• Required work:
Repeat the entire listing exactly as written.

• Input data:
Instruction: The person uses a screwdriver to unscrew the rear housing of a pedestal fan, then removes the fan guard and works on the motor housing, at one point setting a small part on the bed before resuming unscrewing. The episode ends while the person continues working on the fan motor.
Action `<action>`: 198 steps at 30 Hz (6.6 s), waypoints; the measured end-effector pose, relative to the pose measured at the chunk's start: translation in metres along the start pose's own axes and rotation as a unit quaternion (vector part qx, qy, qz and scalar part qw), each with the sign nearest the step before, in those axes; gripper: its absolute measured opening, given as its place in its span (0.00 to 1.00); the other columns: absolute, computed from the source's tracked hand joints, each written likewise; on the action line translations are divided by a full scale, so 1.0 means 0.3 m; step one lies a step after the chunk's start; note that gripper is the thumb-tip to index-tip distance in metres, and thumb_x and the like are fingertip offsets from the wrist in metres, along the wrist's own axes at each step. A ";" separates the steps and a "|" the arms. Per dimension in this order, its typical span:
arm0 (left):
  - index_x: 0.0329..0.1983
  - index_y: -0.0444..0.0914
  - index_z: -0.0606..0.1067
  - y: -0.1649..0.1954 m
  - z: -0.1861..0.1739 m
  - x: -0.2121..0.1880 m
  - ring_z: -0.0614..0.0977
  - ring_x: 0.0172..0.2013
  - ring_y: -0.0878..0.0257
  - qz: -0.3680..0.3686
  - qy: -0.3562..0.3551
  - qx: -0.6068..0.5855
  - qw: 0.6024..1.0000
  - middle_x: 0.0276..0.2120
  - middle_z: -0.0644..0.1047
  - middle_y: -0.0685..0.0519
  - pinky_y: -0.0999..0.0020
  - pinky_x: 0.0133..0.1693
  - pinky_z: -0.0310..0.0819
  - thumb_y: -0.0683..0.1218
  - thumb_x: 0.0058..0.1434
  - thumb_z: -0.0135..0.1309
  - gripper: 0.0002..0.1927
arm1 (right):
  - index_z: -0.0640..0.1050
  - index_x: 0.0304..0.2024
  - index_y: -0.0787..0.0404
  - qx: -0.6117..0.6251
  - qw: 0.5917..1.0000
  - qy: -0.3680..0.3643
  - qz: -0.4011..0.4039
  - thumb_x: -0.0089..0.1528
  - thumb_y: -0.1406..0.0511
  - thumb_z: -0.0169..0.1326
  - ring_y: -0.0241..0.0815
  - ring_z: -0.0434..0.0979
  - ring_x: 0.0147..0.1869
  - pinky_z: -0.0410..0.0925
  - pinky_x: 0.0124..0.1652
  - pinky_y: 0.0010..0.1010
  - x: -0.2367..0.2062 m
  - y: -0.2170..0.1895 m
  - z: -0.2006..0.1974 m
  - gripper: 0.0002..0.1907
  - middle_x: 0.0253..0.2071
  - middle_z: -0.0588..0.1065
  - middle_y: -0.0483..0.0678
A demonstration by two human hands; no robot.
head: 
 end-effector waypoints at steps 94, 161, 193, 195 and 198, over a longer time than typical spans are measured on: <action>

• Task answer:
Instruction: The person uses a screwdriver to unscrew the rear housing of a pedestal fan, then removes the fan guard and works on the motor housing, at one point setting a small part on the bed before resuming unscrewing. The episode ends while the person continues working on the fan motor.
Action `<action>`: 198 steps at 30 Hz (6.6 s), waypoints; the measured end-effector pose, relative to the pose measured at the chunk's start: translation in metres along the start pose's own axes and rotation as a unit quaternion (vector part qx, qy, qz and scalar part qw), each with the sign nearest the step before, in those axes; gripper: its absolute measured opening, given as its place in its span (0.00 to 1.00); the other columns: absolute, computed from the source's tracked hand joints, each written likewise; on the action line translations are divided by a full scale, so 1.0 means 0.3 m; step one lies a step after the chunk's start; note that gripper is the thumb-tip to index-tip distance in metres, and thumb_x and the like are fingertip offsets from the wrist in metres, along the wrist's own axes at each step. A ";" separates the steps and a "|" the arms. Per dimension in this order, its typical span:
arm0 (left):
  - index_x: 0.0329..0.1983
  - index_y: -0.0444..0.0914
  - index_z: -0.0606..0.1067
  - y: -0.1649..0.1954 m
  - z: -0.1861..0.1739 m
  - x: -0.2121..0.1880 m
  - ring_z: -0.0614..0.0977
  - ring_x: 0.0172..0.2013
  - ring_y: -0.0878..0.0257
  - qz: -0.3680..0.3686
  - qy: -0.3562..0.3551
  - qx: -0.6068..0.5855
  - qw: 0.6024..1.0000
  - middle_x: 0.0276..0.2120
  - middle_z: -0.0644..0.1047
  - middle_y: -0.0685..0.0519
  - pinky_y: -0.0999..0.0020
  - pinky_x: 0.0133..0.1693
  - pinky_z: -0.0310..0.0819
  - thumb_y: -0.0683..0.1218
  - thumb_x: 0.0058..0.1434
  - thumb_z: -0.0135..0.1309
  - gripper: 0.0002..0.1927
arm1 (right):
  - index_z: -0.0640..0.1050
  - index_x: 0.0304..0.2024
  - index_y: -0.0787..0.0404
  - qx: -0.6117..0.6251
  - qw: 0.5917..1.0000
  - qy: -0.3680..0.3643
  - qz: -0.4011..0.4039
  - thumb_x: -0.0089..0.1528
  - thumb_y: -0.1406..0.0511
  - thumb_z: -0.0169..0.1326
  - ring_y: -0.0241..0.0815
  - ring_z: -0.0434..0.0979
  - ring_x: 0.0147..0.1869
  - pinky_z: -0.0410..0.0925
  - pinky_x: 0.0124..0.1652
  - pinky_y: 0.0010..0.1010
  - x: -0.2367..0.2062 m
  - y: -0.2170..0.1895 m
  - z: -0.2006..0.1974 m
  - gripper: 0.0002..0.1907
  - middle_x: 0.0253..0.2071
  - middle_z: -0.0588..0.1065
  - middle_y: -0.0483..0.0678
A demonstration by two human hands; no robot.
head: 
 end-effector waypoints at steps 94, 161, 193, 195 and 198, over a longer time than typical spans are measured on: <action>

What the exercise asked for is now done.